::: RECORDS TO USE :::

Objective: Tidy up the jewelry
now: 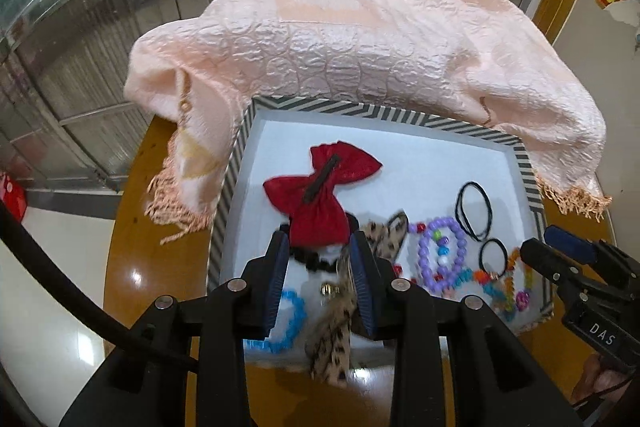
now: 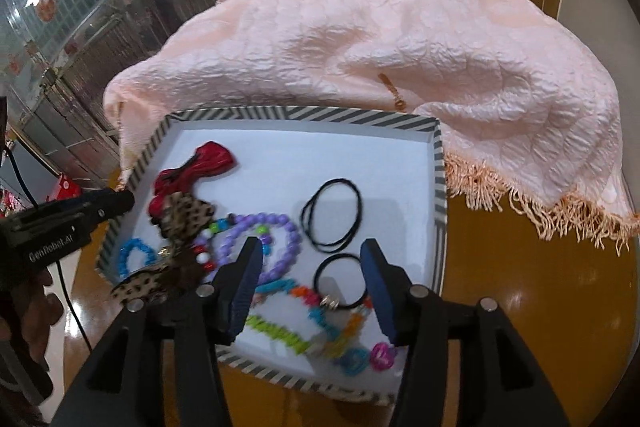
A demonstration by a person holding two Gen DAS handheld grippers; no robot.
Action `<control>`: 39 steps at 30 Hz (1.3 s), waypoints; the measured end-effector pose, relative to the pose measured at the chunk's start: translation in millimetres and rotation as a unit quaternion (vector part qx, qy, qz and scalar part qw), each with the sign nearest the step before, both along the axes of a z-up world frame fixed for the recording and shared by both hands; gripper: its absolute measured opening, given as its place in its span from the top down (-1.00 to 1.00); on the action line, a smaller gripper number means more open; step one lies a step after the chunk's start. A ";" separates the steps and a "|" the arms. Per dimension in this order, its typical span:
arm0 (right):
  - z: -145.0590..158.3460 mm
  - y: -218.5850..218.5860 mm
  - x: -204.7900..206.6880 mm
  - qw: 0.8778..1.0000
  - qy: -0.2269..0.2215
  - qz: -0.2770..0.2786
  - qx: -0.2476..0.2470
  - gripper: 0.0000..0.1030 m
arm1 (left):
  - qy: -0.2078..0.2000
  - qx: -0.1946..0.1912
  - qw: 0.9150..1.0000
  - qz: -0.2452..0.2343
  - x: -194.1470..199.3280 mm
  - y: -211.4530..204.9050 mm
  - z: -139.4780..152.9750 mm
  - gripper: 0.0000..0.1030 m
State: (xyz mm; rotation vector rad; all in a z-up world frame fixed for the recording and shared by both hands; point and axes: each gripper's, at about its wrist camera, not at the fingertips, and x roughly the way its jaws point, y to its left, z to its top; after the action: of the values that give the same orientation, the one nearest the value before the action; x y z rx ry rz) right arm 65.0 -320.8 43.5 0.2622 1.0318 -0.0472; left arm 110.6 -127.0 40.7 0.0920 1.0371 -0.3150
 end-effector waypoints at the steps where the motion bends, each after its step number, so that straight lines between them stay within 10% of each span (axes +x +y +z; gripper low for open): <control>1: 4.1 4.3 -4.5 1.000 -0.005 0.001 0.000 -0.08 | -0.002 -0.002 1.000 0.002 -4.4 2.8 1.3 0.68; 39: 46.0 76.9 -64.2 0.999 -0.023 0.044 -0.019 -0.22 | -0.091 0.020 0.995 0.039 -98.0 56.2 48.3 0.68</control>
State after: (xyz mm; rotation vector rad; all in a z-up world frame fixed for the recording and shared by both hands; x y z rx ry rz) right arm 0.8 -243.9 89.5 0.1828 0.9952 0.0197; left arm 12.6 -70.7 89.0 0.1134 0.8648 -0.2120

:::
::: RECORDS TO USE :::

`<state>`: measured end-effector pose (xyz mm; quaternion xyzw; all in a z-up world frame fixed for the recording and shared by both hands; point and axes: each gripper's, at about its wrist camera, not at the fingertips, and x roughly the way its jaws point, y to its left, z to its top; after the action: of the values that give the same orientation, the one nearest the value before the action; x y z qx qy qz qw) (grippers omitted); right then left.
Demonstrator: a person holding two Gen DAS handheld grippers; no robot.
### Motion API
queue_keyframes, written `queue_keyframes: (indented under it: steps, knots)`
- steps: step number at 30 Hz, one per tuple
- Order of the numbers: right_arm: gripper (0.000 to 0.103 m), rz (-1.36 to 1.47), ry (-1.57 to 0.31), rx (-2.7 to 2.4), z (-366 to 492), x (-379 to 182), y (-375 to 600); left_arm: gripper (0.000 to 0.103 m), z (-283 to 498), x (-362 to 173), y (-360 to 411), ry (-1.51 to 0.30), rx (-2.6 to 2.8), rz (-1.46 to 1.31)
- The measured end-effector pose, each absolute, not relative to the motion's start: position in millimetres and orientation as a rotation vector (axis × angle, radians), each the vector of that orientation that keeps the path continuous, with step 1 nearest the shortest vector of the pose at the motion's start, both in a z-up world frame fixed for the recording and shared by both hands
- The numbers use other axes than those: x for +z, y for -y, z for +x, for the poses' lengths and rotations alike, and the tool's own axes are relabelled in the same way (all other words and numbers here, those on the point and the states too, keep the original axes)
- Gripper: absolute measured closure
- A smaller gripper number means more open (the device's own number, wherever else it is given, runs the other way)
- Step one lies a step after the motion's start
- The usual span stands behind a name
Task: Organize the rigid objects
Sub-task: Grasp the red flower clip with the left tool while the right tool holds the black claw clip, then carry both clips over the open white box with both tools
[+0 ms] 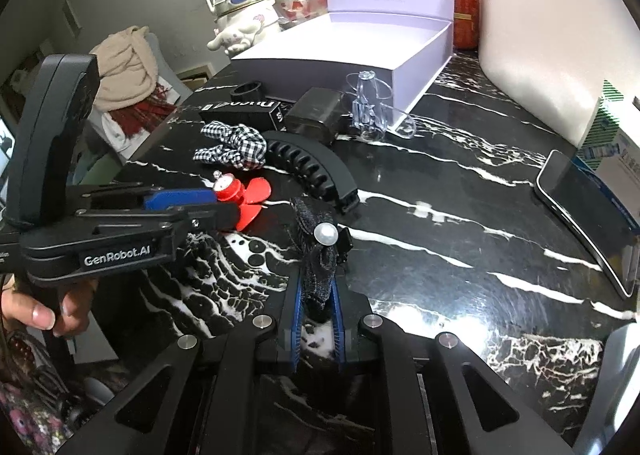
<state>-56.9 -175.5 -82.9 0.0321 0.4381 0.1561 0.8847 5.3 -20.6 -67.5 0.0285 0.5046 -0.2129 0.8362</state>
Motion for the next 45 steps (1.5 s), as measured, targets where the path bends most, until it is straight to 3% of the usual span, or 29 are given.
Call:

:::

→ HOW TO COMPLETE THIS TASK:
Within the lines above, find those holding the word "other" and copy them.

→ ANSWER FOR THIS EXERCISE:
- The numbers use other axes than those: x for +z, y for -y, z for +x, for the poses' lengths and rotations alike, and the tool's own axes are relabelled in the same way (all other words and numbers here, those on the point and the states too, keep the original axes)
- A smaller gripper number means more open (the device's own number, wherever else it is given, runs the other way)

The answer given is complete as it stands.